In business, the issuing of letters of demand is a regular occurrence. It is the normal preliminary step to commencing court proceedings.

The simplest letter of demand is for payment of money. Demands can also cover any type of contractual breach or other breakdown in a business relationship.

Letters of demand can also be used in non-business disputes, such as between neighbours.

As the name indicates, a letter of demand simply demands what the party issuing it wants and claims to be entitled to. There is no law that specifies what letters of demand generally must say or contain, and in many cases they have no legal status. They can however have a significant impact on the parties'legal rights, and can damage a party's position if incorrectly drafted.
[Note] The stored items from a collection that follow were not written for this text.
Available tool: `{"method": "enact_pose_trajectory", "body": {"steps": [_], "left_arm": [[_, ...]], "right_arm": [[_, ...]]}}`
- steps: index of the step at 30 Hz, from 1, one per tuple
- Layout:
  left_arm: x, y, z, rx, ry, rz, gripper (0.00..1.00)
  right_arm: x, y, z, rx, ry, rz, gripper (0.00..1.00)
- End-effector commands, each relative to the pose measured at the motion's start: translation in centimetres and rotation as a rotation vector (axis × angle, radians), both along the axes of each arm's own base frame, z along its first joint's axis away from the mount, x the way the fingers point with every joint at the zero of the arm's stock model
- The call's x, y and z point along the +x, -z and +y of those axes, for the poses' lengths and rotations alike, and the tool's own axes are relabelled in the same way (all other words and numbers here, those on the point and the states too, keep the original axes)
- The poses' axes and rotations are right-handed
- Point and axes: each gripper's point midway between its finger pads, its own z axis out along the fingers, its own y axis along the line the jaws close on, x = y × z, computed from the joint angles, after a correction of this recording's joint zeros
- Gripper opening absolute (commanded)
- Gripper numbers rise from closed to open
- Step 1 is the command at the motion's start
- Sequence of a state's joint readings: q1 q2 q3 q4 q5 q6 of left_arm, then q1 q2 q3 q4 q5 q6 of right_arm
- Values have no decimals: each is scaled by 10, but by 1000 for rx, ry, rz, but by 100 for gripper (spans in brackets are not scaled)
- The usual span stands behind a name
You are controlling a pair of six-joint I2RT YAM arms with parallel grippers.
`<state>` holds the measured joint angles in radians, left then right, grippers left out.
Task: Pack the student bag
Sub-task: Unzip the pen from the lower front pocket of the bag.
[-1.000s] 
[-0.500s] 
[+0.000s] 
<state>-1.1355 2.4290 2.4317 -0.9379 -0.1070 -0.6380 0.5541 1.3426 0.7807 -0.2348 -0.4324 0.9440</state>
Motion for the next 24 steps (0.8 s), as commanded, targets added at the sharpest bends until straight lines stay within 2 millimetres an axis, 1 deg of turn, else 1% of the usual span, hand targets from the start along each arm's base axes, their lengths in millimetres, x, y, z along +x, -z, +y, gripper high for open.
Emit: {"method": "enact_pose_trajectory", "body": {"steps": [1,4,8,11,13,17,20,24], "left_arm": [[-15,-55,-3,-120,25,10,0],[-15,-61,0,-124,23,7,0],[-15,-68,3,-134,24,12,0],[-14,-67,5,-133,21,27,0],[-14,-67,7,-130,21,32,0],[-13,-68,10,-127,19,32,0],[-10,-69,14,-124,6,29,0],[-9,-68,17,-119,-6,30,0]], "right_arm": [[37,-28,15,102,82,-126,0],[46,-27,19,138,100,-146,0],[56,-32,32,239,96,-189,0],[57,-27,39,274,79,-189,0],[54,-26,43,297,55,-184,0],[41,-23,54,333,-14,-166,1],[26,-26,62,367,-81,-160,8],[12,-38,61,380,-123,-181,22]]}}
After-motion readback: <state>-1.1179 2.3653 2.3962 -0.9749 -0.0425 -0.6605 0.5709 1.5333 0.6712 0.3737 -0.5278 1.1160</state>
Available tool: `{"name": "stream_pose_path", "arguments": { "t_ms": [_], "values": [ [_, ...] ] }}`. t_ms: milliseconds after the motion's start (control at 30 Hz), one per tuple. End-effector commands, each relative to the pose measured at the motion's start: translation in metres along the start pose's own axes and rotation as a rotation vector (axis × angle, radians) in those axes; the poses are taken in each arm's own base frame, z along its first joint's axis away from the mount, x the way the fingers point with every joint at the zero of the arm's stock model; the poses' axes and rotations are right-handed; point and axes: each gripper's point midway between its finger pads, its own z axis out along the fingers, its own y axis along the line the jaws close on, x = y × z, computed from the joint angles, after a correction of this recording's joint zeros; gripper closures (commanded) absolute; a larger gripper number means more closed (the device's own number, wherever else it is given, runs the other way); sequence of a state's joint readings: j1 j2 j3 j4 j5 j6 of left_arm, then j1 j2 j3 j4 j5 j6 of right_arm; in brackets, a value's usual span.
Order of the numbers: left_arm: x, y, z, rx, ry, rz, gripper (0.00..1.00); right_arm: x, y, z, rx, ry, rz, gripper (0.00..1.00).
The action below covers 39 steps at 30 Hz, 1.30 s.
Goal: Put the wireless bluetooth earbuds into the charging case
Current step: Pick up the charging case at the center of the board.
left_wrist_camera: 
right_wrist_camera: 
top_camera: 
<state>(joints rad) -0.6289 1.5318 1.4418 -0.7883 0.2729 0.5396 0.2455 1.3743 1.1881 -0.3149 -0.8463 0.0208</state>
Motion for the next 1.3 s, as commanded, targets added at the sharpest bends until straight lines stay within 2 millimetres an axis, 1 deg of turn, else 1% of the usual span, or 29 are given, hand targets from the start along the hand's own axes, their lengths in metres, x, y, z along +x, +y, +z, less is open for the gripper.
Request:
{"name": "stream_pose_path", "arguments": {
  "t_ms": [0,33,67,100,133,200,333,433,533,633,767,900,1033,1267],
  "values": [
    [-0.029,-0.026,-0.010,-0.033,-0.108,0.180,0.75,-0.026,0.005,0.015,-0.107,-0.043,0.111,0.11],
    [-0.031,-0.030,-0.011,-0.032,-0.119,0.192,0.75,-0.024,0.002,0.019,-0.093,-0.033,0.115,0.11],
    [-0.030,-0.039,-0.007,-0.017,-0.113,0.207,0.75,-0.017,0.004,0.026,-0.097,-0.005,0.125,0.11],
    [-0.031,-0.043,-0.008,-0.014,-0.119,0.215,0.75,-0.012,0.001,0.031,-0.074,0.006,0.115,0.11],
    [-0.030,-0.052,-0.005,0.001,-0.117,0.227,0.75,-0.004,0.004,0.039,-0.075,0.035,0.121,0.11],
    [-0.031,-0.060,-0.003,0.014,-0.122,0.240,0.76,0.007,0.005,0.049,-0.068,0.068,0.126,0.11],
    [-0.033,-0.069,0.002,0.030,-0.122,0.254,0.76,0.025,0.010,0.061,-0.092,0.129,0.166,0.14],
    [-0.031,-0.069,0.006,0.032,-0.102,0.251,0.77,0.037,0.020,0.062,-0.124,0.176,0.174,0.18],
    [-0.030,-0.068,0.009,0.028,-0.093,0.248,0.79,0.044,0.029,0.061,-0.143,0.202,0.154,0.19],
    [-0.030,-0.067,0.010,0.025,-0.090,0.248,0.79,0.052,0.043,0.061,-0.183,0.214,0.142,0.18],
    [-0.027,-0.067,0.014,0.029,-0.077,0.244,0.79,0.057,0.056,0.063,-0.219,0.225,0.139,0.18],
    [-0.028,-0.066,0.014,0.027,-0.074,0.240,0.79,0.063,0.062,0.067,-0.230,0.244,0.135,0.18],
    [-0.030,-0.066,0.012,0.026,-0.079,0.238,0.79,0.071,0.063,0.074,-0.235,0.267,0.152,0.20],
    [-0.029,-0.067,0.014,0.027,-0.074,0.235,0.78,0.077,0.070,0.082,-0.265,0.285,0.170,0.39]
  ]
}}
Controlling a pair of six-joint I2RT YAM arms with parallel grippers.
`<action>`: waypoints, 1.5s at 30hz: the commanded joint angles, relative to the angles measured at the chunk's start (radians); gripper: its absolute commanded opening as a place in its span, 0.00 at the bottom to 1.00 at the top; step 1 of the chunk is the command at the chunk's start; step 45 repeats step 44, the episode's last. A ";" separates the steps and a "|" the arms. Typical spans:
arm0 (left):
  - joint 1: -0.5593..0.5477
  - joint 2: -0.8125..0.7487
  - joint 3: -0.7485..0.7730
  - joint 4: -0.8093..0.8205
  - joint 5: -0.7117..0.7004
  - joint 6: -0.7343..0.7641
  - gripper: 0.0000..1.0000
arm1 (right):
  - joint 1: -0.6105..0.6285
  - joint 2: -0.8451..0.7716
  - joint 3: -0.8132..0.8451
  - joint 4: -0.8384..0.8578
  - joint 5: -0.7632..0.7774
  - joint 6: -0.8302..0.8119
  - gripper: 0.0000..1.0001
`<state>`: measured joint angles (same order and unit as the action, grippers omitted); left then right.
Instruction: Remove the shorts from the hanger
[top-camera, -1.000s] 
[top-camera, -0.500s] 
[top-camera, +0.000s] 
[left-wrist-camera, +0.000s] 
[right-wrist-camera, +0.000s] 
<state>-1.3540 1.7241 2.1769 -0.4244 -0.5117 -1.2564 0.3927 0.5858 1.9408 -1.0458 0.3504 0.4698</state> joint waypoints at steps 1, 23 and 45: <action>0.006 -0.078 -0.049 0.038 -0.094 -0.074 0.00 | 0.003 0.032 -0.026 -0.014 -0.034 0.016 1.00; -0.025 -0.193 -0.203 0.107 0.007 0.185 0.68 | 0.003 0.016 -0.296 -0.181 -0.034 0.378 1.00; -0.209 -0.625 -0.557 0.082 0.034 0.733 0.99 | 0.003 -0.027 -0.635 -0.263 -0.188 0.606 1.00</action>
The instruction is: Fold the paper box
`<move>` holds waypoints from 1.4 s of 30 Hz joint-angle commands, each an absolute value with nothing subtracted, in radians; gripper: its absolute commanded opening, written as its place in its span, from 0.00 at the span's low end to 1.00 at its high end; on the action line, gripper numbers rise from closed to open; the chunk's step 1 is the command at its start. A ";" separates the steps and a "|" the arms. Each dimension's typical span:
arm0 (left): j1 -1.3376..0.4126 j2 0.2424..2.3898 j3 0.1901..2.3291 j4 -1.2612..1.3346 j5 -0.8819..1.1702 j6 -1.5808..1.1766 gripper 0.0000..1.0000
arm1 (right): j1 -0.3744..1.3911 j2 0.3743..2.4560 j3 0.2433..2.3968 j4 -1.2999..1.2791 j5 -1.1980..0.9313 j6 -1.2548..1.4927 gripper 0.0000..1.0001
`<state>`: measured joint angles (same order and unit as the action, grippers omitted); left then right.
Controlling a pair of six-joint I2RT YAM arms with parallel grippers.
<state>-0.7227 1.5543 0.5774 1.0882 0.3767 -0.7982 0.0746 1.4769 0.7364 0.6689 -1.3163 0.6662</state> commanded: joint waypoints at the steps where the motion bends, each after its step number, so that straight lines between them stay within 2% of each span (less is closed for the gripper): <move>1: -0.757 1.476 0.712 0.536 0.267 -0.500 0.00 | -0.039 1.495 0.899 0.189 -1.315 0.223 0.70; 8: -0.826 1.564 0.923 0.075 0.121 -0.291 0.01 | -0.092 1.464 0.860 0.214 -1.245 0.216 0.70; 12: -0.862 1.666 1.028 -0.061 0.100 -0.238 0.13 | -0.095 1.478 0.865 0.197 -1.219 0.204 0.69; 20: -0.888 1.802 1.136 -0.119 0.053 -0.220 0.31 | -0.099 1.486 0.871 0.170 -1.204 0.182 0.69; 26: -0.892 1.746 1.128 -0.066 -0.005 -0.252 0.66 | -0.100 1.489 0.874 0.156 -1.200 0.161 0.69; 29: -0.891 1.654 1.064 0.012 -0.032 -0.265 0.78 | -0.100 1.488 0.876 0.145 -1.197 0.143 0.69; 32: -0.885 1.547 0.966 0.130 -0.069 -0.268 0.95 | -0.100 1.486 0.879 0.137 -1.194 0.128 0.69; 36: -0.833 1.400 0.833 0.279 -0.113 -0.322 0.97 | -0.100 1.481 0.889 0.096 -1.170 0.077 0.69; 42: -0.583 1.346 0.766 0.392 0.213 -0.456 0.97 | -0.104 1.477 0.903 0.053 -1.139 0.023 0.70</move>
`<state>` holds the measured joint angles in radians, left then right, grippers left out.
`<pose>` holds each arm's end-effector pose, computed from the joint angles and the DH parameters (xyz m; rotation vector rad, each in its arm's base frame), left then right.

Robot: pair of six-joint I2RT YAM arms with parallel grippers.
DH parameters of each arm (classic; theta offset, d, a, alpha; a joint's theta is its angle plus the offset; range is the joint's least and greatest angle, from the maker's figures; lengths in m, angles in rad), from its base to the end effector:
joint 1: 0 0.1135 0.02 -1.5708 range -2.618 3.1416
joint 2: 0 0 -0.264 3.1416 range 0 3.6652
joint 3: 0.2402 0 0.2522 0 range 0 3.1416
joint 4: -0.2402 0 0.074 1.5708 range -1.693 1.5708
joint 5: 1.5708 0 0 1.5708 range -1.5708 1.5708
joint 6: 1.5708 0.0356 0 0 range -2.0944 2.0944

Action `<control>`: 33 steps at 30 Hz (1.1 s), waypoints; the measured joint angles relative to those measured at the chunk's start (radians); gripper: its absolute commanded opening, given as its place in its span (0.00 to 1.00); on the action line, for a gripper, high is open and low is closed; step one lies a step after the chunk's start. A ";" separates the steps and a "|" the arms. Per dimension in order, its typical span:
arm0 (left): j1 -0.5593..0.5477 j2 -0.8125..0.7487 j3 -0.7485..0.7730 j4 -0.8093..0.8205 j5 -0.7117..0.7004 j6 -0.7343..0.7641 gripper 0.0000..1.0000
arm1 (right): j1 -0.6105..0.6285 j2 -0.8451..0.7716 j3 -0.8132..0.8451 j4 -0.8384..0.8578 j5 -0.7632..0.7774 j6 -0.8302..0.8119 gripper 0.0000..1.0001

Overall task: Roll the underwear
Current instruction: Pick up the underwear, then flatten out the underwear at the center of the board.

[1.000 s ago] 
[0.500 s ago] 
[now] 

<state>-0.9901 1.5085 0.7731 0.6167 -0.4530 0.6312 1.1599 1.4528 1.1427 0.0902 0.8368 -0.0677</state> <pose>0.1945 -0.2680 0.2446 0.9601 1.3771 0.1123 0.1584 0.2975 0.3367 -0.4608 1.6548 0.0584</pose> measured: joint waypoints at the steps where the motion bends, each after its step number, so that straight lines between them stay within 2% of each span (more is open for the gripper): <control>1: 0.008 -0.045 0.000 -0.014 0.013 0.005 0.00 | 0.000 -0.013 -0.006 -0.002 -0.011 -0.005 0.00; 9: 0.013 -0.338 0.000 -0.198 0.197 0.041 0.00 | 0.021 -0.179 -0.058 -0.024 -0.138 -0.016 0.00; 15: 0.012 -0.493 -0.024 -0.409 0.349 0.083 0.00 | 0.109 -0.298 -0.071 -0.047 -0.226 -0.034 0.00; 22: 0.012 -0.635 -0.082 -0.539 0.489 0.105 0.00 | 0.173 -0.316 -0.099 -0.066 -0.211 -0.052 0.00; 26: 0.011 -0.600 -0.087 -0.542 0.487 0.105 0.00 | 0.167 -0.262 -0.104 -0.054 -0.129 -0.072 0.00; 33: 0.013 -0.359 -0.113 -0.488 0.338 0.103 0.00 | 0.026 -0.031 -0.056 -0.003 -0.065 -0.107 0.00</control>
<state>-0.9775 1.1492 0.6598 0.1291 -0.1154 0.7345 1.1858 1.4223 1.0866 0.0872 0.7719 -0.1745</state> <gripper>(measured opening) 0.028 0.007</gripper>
The first step in drafting a letter of demand will be to consider whether there is any formal requirement for its contents. The most important place to look is the contract, if there is one. Many contracts specify what a demand must contain, and other matters such as where it should be sent. If the letter does not comply with the contractual requirements, it will be ineffective. If this happens, the party issuing it may not have the right to commence proceedings.

These general principles should always be followed.

  • Check the contract and follow its requirements to the letter.
  • State specifically the details of the breach and what the recipient is required to do (eg pay money, stop throwing rubbish over your fence, etc).
  • Allow a reasonable time period for the recipient to comply with the demand. What is reasonable will vary widely. In some case as little as a few hours might be appropriate. For payment of money, seven days is generally a minimum.
  • State what will happen if the demand is not complied with.
  • Make sure you can prove that the letter of demand was served on the recipient. Again, check the contract for any requirements in this regard.

There are a number of other principles to be taken into account, and of course you should always give serious consideration to whether to seek legal advice before issuing a demand at all.


The phrase 'letter of demand' is not a legal term, although very commonly used. It describes any letter which is written by one party to another and which contains a demand that the second party take some particular action or refrain from taking some particular action.

There is no law that specifies what letters of demand must say or contain,and they have no particular legal status. They can however dramatically affect parties' rights with respect to each other. They normally are drafted at the outset of a dispute, before any litigation has commenced, and they can and often do impact on the outcome of the litigation if it proceeds.

The time to consider issuing a letter of demand is when you find yourself in a situation of dispute with another party. This could be a party with whom you have a contract, or a non-contractual relationship. It could be someone who has been providing you with goods or services, or to whom you have been providing goods or services. If the dispute involves legal rights and obligations, then you should consider issuing a letter of demand before taking any other action.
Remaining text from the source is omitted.